» **What is being asked**: Indicate, with the number alone, how many lines in the listing below hold the string "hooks".
Collected material Start Marker
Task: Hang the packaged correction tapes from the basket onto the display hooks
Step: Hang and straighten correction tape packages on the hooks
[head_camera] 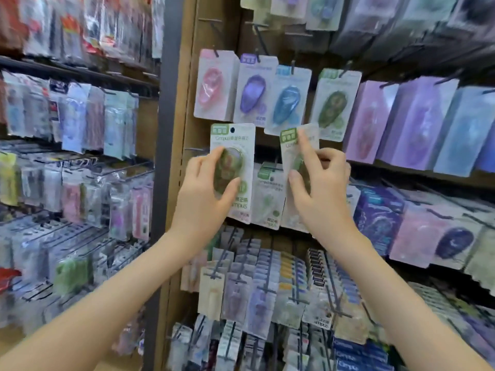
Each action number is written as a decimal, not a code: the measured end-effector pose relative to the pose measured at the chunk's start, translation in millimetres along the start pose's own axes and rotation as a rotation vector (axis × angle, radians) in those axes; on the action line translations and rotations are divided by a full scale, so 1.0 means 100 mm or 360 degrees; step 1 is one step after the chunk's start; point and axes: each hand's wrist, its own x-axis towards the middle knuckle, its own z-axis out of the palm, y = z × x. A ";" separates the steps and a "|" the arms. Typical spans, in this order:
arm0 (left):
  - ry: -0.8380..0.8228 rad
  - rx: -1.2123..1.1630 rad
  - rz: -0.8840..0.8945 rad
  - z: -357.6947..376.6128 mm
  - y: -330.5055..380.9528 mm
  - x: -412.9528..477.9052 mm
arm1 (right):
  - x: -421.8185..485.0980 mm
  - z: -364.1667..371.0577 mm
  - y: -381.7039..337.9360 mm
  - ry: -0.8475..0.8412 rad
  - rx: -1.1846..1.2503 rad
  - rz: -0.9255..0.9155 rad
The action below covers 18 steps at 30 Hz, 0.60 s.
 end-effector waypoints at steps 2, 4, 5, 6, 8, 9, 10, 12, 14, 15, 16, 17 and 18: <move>0.0011 -0.0026 0.0107 0.08 0.01 0.26 | 0.29 -0.06 0.10 0.0095 -0.0052 0.0022; 0.0038 -0.0068 0.0214 0.15 0.02 0.50 | 0.58 -0.14 0.21 0.0197 -0.0101 0.0083; 0.0061 -0.0085 0.0268 0.19 0.03 0.61 | 0.72 -0.18 0.26 0.0246 -0.0137 0.0096; 0.0086 -0.0094 0.0332 0.24 0.02 0.72 | 0.86 -0.22 0.31 0.0290 -0.0170 0.0112; 0.0127 -0.0101 0.0433 0.34 -0.01 0.90 | 1.10 -0.25 0.39 0.0346 -0.0227 0.0176; 0.0149 -0.0115 0.0442 0.41 -0.03 0.98 | 1.21 -0.25 0.43 0.0370 -0.0242 0.0199; 0.0152 -0.0141 0.0437 0.48 -0.05 1.05 | 1.30 -0.24 0.47 0.0392 -0.0247 0.0228; 0.0123 -0.0202 0.0427 0.62 -0.07 1.16 | 1.43 -0.23 0.55 0.0419 -0.0281 0.0268; 0.0092 -0.0246 0.0445 0.75 -0.08 1.23 | 1.47 -0.22 0.63 0.0420 -0.0339 0.0239; 0.0079 -0.0264 0.0452 0.81 -0.09 1.25 | 1.47 -0.23 0.65 0.0419 -0.0341 0.0219; 0.0073 -0.0278 0.0458 0.86 -0.09 1.26 | 1.46 -0.24 0.67 0.0412 -0.0336 0.0202; 0.0071 -0.0291 0.0464 0.91 -0.08 1.26 | 1.45 -0.25 0.69 0.0393 -0.0338 0.0188; 0.0065 -0.0302 0.0472 0.95 -0.08 1.26 | 1.44 -0.27 0.72 0.0369 -0.0352 0.0175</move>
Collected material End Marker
» **Response to the exercise**: 2